Required action: With the pictures omitted, please transcribe exactly the lines beginning at the one that contains "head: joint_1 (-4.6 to" and ending with the last line of the records below.

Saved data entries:
■ ■ ■
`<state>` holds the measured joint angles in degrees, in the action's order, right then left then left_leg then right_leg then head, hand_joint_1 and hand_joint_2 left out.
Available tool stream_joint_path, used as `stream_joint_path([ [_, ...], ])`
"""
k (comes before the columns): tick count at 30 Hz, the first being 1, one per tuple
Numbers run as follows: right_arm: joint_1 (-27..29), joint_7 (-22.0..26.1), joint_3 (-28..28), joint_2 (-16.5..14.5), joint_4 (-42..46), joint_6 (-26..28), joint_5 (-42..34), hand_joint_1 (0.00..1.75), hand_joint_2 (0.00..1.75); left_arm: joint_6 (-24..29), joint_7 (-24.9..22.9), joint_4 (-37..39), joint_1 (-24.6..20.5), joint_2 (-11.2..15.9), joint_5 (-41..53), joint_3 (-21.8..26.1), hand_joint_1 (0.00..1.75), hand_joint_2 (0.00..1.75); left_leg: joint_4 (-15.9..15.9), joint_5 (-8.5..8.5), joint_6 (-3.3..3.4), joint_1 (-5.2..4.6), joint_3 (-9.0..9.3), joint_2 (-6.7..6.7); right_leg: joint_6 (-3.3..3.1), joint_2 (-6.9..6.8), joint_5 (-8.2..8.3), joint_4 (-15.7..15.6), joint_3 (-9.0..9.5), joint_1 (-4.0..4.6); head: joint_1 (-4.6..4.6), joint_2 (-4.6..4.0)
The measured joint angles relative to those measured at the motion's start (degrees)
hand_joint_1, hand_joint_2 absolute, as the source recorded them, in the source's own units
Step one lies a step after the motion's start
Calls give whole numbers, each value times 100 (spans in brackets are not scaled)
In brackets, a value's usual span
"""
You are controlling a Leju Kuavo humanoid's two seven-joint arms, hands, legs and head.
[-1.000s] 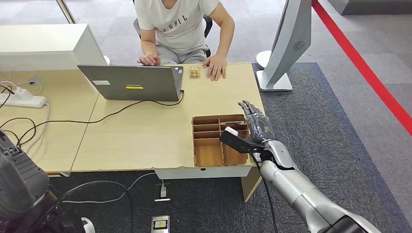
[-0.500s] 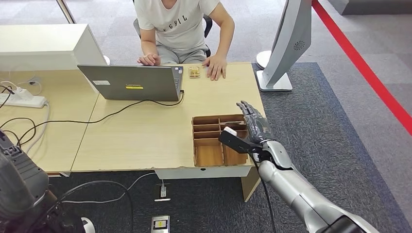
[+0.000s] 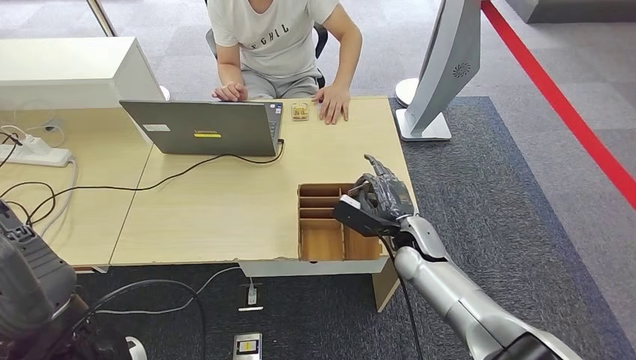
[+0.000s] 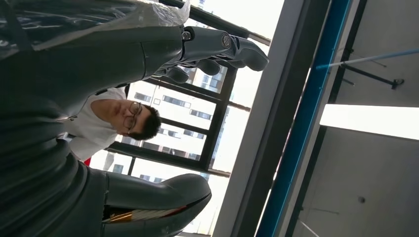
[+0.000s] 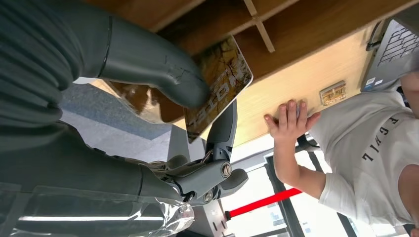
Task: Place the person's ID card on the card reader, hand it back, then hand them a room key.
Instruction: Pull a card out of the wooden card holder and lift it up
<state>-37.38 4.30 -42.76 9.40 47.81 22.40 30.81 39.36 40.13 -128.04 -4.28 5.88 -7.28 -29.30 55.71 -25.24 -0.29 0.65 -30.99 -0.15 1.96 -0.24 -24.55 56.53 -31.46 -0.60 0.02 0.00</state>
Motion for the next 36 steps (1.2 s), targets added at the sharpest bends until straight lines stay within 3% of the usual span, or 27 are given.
stream_joint_path([
  [17,38,-87,-4,9,319,-93,-19,175,175,0,0,0,2,0,-27,-1,0,175,0,0,0,0,0,0,0,0,0,0,-1,0,-1,0],
  [24,13,-6,-4,-14,331,125,-23,175,175,0,0,0,-2,0,-67,-1,0,175,0,0,0,0,0,0,0,0,0,1,-1,0,0,0],
  [36,-582,-5,31,-38,635,237,223,175,175,-28,0,0,-83,-39,-97,1,0,175,1,3,1,0,0,1,0,1,4,2,0,0,0,0],
])
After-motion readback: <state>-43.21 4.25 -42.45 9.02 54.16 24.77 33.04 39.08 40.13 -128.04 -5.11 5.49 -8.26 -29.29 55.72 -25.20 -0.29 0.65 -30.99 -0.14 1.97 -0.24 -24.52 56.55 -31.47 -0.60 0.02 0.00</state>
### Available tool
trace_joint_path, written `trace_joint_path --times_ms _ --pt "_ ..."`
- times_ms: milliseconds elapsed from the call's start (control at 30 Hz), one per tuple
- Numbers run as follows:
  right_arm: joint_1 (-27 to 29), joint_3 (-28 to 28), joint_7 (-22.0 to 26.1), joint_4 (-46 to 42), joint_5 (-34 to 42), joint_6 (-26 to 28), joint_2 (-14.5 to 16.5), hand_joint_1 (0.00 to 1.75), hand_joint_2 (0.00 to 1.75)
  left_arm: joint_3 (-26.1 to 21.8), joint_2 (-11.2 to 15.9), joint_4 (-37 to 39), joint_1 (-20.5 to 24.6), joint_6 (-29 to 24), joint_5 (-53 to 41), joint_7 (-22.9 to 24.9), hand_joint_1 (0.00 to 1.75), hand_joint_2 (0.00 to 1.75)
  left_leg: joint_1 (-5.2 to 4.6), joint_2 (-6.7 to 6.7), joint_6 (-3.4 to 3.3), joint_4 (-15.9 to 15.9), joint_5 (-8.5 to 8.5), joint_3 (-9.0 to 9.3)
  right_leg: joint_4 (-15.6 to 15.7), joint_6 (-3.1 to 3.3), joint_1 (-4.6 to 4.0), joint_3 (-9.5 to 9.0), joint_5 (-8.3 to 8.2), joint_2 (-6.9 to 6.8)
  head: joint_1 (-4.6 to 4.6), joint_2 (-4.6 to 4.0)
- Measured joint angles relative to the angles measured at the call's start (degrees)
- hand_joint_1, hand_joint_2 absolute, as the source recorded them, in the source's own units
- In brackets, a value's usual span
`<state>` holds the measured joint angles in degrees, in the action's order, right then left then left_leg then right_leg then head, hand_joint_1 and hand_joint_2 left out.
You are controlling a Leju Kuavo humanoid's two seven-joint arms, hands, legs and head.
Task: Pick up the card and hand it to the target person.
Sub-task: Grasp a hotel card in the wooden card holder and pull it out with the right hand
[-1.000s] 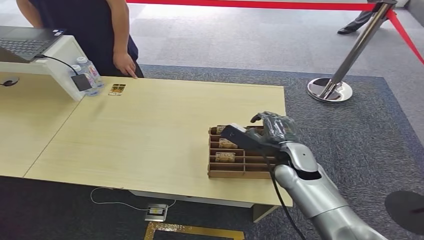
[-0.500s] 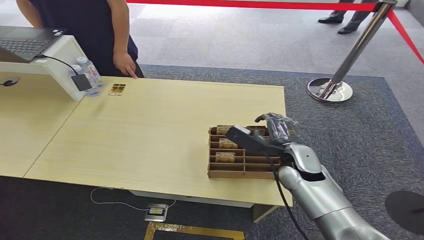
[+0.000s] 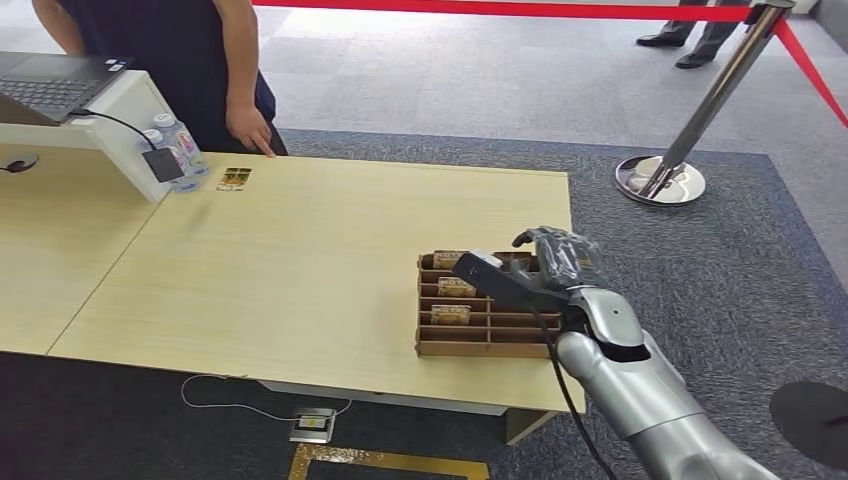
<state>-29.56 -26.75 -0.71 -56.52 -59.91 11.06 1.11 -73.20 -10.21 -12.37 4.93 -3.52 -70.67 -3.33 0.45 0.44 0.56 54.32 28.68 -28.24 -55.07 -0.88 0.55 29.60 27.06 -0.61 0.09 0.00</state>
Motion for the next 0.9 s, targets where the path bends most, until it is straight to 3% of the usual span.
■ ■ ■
Answer box:
  head: joint_1 (-4.6 to 4.6), joint_2 (-4.6 to 4.0)
- Measured joint angles relative to the angles measured at the call's start (degrees)
- hand_joint_1, hand_joint_2 absolute, as the source recorded them, in the source's own units
- In brackets, a value's usual span
`<state>` holds the measured joint angles in degrees, in the action's order, right then left then left_leg then right_leg then head, hand_joint_1 and hand_joint_2 left out.
You are controlling a Leju Kuavo humanoid's two seven-joint arms, hands, legs and head.
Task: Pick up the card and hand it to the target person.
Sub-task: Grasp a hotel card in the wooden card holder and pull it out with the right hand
[-1.000s] 
[-0.500s] 
[+0.000s] 
<state>-29.56 -26.75 -0.71 -56.52 -59.91 11.06 1.11 -73.20 -10.21 -12.37 4.93 -3.52 -70.67 -3.33 0.45 0.44 0.56 54.32 28.68 -28.24 -55.07 -0.88 0.55 29.60 27.06 -0.61 0.09 0.00</state>
Motion for the next 0.9 s, targets where the path bends most, until it is straight to 3% of the usual span.

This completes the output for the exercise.